LaingBuisson has published the 6th edition of its respected Adult Specialist Care UK Market Report.

  • Trend of clients’ and councils’ preference for Supported Living as opposed to Care Homes
  • Nearly 95% of services are now provided by independent sector
  • Underlying profit of adult specialist care providers has nearly halved in the preceding 11 years
  • Market concentration remains fractured
  • Workforce availability still a big issue for the sector

The report, sponsored by JLL, focuses on the social care market for adults under the age of 65, and particularly residential care and supported living. In addition to LaingBuisson’s proprietary research, it makes use of the latest official data for 2021/22 recently published by NHS Digital. This UK market is now worth £14.5 billion UK, with the top four care groups contributing only 7.2% of the total revenue, the market remains a fractured one. Approaching 95% of adult specialist care services are now provided by independent sector organisations which operate in a competitive market funded mainly by local authority social service departments.

The biggest negative effect has been on workforce availability. Initially, there was a Covid ‘dividend’ as the retail and hospitality sectors were locked down and staff migrated to social care. But the recruitment and retention environment rapidly switched as the economy re-started. Social care employers have responded by recruiting overseas, aided by some relaxation of immigration controls.

The underlying profitability of larger adult specialist care home providers has fallen over the last decade from an EBITDAR margin of about 30% in 2011 to 17% in 2022.

On the positive side, Covid has fast-forwarded digitisation across the health and social care sector. This can be expected to drive some efficiencies in commissioning and provision of social care, as well as enhancing safety and quality of care.

While the adult specialist care sector has shown modest growth in real terms, supported living housing has experienced rapid growth in terms of service users and it is predicted to continue to in the coming years. This is partly fuelled by the preference of clients and their families to be in supported living accommodation as opposed to care homes. The benefit for cash-strapped councils is that the property costs of supported living are less expensive and can be transferred to central government funded Housing Benefit.

Report author, William Laing said:

“Against the background of a modest real terms expansion of the funding envelope for adult specialist care. Overall, spending on supported living is expected to continue growing its share, as registered residential care services for less highly dependent service users continue their slow migration to supported living settings. Most service users and their families prefer supported living to residential care, and this is reinforced by the financial advantage to local authorities of shifting property costs onto central government funded Housing Benefit.

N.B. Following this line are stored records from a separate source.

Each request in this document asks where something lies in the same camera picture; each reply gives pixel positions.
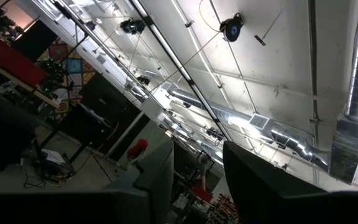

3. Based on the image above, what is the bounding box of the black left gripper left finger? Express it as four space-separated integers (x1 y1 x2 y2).
104 139 175 224

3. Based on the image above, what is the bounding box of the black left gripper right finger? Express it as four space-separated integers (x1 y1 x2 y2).
223 141 328 224

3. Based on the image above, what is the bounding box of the red storage bin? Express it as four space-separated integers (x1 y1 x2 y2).
193 185 213 203

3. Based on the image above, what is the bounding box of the pale green partition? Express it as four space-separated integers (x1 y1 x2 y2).
116 119 171 167

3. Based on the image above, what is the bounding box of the small parts shelf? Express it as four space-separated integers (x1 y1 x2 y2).
208 194 241 224

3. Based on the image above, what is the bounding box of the person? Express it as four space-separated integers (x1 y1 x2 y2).
197 155 211 191

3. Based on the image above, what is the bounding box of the black ceiling device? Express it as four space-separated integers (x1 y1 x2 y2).
205 126 225 142

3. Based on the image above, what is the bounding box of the black standing table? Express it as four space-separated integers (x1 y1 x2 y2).
40 102 113 163

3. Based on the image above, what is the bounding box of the white-topped floor box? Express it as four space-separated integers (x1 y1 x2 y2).
40 148 67 166

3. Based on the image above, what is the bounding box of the colourful patchwork quilt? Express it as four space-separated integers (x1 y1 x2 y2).
37 37 96 122

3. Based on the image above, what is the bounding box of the white table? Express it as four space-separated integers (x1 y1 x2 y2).
0 55 60 110

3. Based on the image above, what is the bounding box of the black flat screen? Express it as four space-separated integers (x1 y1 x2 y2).
11 20 58 63

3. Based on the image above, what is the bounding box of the red box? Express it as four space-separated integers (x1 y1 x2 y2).
0 35 49 88

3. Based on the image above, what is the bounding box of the silver duct with vent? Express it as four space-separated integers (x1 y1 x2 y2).
166 86 331 172

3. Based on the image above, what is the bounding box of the floor cable bundle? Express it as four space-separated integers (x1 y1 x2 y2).
19 155 74 189

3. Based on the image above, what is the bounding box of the black ceiling light rail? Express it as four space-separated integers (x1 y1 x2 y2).
129 0 233 141

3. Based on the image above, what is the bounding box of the black blue cable reel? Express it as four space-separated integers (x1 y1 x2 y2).
219 12 245 43

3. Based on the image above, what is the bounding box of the black ceiling cable reel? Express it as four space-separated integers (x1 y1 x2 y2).
119 18 147 35

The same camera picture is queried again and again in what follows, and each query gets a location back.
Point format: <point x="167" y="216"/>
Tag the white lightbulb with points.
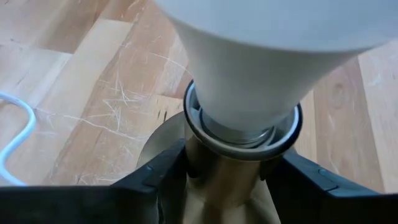
<point x="264" y="62"/>

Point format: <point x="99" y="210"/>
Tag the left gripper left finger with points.
<point x="77" y="205"/>

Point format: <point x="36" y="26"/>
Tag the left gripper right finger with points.
<point x="335" y="208"/>

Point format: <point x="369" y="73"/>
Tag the metal lamp socket with base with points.
<point x="224" y="177"/>

“Over recent years, public policy has consistently supported the change in the balance of care. The government’s 2018 announcement that it will continue to fund supported accommodation rents through the welfare system (Housing Benefit) and will not subject rents to mainstream Local Housing Allowance (LHA) caps with discretionary top-ups, has effectively de-risked future rental streams, which long-term investors rely on to justify investment.”